• [The task]: Where does the string "above" occur in the entries below? Copy every line where it does.

Records from a data source:
+++++

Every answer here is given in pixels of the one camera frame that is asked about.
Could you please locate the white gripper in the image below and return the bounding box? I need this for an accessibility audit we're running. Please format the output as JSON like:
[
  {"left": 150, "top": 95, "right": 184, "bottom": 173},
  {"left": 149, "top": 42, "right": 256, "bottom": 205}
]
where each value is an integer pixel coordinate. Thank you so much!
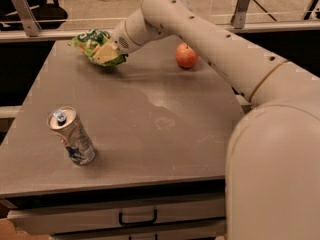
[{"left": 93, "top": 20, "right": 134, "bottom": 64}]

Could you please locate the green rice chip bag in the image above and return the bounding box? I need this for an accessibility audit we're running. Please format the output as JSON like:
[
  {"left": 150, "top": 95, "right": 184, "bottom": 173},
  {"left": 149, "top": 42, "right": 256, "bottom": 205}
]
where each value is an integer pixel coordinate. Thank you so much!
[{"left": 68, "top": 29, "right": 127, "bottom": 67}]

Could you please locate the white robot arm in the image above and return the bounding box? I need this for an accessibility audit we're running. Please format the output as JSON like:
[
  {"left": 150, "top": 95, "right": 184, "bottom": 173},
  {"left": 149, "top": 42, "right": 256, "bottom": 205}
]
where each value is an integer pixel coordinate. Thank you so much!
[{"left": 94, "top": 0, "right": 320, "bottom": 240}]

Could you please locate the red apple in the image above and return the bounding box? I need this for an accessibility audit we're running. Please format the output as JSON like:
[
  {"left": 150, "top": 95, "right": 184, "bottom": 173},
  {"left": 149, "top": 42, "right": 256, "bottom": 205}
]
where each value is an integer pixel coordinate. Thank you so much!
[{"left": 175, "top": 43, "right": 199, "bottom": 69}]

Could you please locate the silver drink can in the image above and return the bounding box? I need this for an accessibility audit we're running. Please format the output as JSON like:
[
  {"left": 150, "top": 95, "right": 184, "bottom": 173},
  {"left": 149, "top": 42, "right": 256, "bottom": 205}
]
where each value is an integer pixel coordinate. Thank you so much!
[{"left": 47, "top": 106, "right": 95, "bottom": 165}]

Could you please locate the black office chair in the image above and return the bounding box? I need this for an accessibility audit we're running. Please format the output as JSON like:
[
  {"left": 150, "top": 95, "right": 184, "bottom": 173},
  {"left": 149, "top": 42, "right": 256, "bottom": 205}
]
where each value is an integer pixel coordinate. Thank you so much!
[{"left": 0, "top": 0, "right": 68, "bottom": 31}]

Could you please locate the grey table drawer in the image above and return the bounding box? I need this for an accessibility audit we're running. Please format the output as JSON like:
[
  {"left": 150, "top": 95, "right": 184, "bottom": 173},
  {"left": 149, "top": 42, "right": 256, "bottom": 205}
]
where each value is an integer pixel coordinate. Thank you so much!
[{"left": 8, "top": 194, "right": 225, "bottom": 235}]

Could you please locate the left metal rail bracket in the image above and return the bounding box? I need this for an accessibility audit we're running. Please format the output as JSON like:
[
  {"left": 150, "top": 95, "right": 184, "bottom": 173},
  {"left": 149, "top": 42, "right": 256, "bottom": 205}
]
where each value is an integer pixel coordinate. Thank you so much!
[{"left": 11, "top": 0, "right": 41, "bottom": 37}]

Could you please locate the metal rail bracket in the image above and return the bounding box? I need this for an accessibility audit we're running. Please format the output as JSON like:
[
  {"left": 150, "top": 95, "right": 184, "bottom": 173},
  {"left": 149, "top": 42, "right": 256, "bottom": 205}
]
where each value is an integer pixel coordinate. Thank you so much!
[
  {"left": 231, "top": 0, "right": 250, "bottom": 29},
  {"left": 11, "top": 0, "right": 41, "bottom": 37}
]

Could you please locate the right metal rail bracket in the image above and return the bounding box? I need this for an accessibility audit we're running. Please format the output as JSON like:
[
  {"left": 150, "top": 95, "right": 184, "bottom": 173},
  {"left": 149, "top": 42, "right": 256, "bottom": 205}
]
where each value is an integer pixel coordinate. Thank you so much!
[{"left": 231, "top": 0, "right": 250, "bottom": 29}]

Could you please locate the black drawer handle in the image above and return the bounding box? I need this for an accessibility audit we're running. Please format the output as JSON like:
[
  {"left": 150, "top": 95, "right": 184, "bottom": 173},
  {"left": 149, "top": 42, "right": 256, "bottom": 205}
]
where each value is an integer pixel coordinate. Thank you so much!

+++++

• [Output]:
Could you please locate the green rice chip bag in the image above and return the bounding box? I need this for an accessibility audit we're running. Please format the output as JSON like:
Could you please locate the white robot arm in the image above and return the bounding box? I need this for an accessibility audit we're running. Please format the output as JSON like:
Could you please locate the red apple in the image above and return the bounding box? I need this for an accessibility audit we're running. Please format the output as JSON like:
Could you please locate the silver drink can in the image above and return the bounding box? I need this for an accessibility audit we're running. Please format the output as JSON like:
Could you please locate the black office chair in the image above and return the bounding box? I need this for an accessibility audit we're running. Please format the output as JSON like:
Could you please locate the grey table drawer in the image above and return the bounding box? I need this for an accessibility audit we're running. Please format the output as JSON like:
Could you please locate the left metal rail bracket in the image above and return the bounding box? I need this for an accessibility audit we're running. Please format the output as JSON like:
Could you please locate the metal rail bracket in the image above and return the bounding box? I need this for an accessibility audit we're running. Please format the output as JSON like:
Could you please locate the right metal rail bracket in the image above and return the bounding box? I need this for an accessibility audit we're running. Please format the output as JSON like:
Could you please locate the black drawer handle in the image above and return the bounding box? I need this for an accessibility audit we're running. Please format the output as JSON like:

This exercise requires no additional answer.